▸ Your assignment: Exclude the pictures, then restate exactly each line of the data below from the first through the line containing "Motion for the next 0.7".

▸ Records provided:
=======

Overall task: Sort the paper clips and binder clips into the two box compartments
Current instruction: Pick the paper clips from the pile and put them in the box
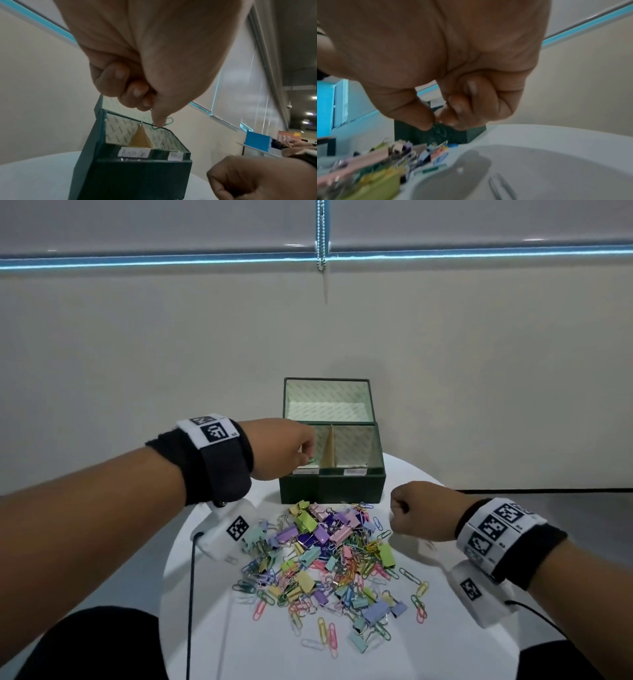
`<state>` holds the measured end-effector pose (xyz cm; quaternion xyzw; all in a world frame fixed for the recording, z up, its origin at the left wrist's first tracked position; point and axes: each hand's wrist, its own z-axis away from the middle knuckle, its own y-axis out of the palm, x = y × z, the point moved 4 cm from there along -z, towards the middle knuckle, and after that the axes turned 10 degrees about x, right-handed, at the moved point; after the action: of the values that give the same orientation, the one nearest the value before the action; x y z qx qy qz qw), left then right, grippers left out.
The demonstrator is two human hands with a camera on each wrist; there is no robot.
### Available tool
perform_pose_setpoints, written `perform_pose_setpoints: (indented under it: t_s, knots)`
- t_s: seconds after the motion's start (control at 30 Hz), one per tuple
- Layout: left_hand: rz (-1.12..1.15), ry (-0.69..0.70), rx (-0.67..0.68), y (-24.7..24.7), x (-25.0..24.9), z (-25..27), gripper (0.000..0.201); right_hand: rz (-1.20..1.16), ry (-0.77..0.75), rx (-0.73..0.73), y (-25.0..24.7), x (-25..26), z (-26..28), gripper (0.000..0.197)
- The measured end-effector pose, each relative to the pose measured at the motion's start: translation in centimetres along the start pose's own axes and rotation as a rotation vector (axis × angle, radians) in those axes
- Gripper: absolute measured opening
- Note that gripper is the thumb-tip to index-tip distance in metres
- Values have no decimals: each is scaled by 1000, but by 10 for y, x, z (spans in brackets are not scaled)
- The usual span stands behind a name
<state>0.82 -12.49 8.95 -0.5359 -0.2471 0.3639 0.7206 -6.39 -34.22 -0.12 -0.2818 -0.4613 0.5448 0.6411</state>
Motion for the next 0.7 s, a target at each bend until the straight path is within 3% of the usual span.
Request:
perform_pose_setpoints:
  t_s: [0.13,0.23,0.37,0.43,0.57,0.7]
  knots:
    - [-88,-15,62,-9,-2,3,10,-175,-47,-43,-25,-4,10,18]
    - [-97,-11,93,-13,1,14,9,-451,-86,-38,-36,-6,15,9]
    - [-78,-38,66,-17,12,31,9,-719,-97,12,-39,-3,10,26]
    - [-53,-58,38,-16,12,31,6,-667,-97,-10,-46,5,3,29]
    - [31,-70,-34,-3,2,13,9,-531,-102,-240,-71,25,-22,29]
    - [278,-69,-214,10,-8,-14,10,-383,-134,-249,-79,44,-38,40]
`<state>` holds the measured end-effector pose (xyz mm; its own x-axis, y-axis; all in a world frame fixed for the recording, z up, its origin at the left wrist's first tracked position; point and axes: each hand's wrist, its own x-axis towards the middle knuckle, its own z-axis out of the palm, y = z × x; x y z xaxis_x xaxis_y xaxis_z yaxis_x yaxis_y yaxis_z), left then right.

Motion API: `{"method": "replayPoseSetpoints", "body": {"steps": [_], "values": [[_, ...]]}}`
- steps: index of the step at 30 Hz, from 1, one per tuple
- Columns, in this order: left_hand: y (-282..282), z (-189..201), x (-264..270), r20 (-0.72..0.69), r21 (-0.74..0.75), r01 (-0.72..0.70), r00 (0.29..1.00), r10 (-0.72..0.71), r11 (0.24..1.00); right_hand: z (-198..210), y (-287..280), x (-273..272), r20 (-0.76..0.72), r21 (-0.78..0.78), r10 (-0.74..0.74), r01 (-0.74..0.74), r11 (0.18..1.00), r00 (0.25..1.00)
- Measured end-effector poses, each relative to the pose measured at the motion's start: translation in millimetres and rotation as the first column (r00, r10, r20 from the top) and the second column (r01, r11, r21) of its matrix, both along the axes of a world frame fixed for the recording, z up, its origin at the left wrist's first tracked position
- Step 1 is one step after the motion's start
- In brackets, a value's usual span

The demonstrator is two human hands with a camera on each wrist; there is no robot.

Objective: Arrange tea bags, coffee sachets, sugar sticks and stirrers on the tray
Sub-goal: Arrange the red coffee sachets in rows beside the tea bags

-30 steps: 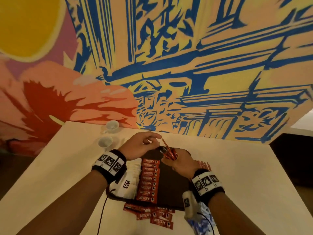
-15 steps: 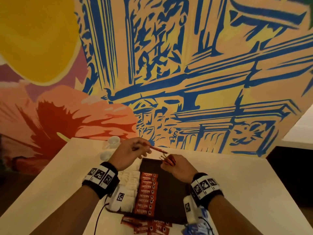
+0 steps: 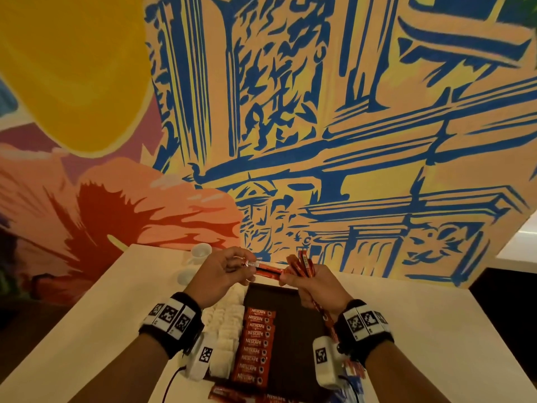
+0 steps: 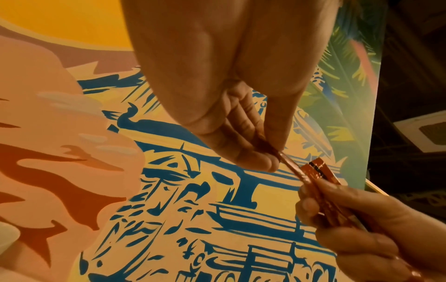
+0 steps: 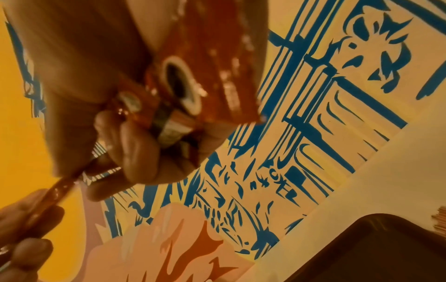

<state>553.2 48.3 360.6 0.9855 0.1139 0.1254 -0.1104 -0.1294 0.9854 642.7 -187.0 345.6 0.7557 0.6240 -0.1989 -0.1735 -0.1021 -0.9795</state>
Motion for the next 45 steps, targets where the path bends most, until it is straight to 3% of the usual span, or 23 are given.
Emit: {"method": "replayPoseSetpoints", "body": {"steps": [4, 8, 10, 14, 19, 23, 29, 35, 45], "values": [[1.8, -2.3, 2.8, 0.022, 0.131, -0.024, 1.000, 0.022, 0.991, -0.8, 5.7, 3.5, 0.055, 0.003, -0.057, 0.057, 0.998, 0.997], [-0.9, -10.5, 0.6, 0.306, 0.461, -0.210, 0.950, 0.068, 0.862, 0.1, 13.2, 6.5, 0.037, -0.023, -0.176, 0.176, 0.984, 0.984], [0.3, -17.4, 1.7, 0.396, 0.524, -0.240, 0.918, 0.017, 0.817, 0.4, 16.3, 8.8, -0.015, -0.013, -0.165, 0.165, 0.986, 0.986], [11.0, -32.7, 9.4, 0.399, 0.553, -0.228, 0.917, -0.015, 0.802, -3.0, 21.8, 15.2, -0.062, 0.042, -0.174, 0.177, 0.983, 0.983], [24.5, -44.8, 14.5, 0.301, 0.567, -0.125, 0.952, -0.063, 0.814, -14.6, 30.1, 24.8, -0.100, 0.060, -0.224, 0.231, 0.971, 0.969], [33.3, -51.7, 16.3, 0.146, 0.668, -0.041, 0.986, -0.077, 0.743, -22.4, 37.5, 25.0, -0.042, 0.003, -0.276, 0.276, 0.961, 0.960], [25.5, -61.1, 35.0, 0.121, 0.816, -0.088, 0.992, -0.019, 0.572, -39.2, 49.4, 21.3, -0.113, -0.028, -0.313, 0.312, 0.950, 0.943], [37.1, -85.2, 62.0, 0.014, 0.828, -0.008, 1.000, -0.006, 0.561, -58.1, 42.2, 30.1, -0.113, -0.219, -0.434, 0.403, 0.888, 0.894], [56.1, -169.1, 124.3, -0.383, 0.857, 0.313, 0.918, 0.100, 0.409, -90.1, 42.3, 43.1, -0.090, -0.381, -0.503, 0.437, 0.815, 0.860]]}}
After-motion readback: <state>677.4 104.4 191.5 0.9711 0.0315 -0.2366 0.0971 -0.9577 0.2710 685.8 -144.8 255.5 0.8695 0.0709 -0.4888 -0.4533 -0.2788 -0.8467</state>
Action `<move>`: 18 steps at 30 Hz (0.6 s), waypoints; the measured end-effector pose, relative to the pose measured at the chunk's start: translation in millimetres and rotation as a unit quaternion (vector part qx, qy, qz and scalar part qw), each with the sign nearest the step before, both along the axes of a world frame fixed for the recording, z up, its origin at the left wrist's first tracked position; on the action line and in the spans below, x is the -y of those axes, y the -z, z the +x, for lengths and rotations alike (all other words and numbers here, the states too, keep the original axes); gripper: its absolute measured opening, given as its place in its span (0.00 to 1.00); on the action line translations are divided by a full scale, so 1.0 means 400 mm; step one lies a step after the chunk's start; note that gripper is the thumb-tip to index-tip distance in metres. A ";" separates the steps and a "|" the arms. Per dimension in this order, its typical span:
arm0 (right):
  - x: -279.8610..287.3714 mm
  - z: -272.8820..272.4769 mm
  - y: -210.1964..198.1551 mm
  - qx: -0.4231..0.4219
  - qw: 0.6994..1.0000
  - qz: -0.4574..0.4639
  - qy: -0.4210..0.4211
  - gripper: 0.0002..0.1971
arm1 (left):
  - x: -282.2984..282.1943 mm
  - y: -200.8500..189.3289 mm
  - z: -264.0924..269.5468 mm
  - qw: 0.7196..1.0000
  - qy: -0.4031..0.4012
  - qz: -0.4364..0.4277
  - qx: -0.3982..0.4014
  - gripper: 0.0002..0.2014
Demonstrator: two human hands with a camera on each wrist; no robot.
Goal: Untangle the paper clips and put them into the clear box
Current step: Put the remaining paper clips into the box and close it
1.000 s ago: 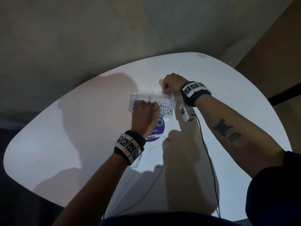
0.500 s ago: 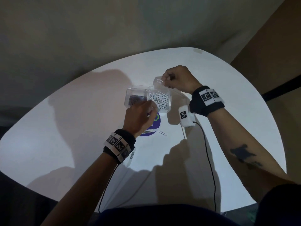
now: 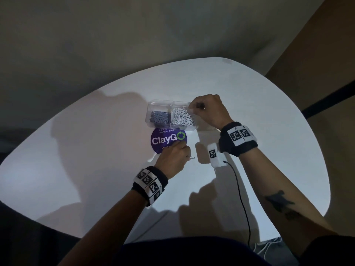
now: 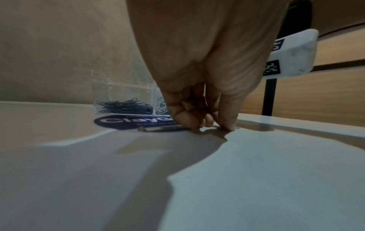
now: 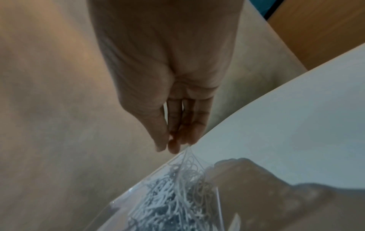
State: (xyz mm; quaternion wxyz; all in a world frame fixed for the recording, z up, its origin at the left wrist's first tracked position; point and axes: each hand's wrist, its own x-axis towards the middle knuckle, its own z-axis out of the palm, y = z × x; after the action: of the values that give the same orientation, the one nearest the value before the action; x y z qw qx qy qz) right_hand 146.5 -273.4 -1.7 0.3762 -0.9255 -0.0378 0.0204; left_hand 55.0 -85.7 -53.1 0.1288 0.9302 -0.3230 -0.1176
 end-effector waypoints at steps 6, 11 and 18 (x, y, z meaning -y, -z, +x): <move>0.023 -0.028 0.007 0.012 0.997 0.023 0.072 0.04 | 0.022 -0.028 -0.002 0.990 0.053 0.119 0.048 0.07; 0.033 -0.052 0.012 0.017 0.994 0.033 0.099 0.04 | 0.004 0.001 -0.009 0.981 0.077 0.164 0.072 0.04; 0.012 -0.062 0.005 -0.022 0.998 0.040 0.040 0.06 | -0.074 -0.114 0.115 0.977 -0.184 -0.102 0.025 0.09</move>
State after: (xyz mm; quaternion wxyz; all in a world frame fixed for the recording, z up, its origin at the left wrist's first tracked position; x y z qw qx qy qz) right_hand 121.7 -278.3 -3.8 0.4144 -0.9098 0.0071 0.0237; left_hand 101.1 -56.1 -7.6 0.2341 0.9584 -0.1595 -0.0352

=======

▸ Exercise output:
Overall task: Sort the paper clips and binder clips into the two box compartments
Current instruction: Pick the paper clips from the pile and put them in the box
`<state>` holds the measured end-effector pose (xyz cm; quaternion xyzw; all in a world frame fixed for the recording, z up, its origin at the left wrist's first tracked position; point and axes: each hand's wrist, its own z-axis away from the middle knuckle, its own y-axis out of the palm, x = y × z, the point moved 4 cm from there along -z, towards the middle knuckle, and after that the axes turned 10 degrees about x, right-handed, at the moved point; after the action: of the values that give the same orientation, the one nearest the value before the action; x y z qx qy qz qw), left then right, grippers left out.
The demonstrator is two human hands with a camera on each wrist; there is no robot.
### Available tool
perform_pose_setpoints, written `perform_pose_setpoints: (indented under it: t_s, knots)`
- t_s: seconds after the motion's start (control at 30 Hz), one per tuple
- Layout: left_hand: rz (-1.12..1.15), ry (-0.69..0.70), rx (-0.67..0.68), y (-24.7..24.7), x (-25.0..24.9), z (-25..27), gripper (0.000..0.201); right_hand: rz (-1.20..1.16), ry (-0.77..0.75), rx (-0.73..0.73), y (-25.0..24.7), x (-25..26), z (-26..28), gripper (0.000..0.197)
- The measured end-effector pose, each relative to the pose measured at the motion's start: translation in centimetres along the start pose's own axes and rotation as a rotation vector (axis × angle, radians) in those axes
- Gripper: absolute measured opening
- Note that gripper is the thumb-tip to index-tip distance in metres
- Values have no decimals: each is scaled by 1000, but by 10 for y, x, z (spans in brackets are not scaled)
- The usual span stands behind a name
<state>0.82 -12.49 8.95 -0.5359 -0.2471 0.3639 0.7206 -6.39 -34.22 -0.12 -0.2818 -0.4613 0.5448 0.6411</state>
Motion for the next 0.7 s, a target at each bend until the straight path is within 3% of the usual span.

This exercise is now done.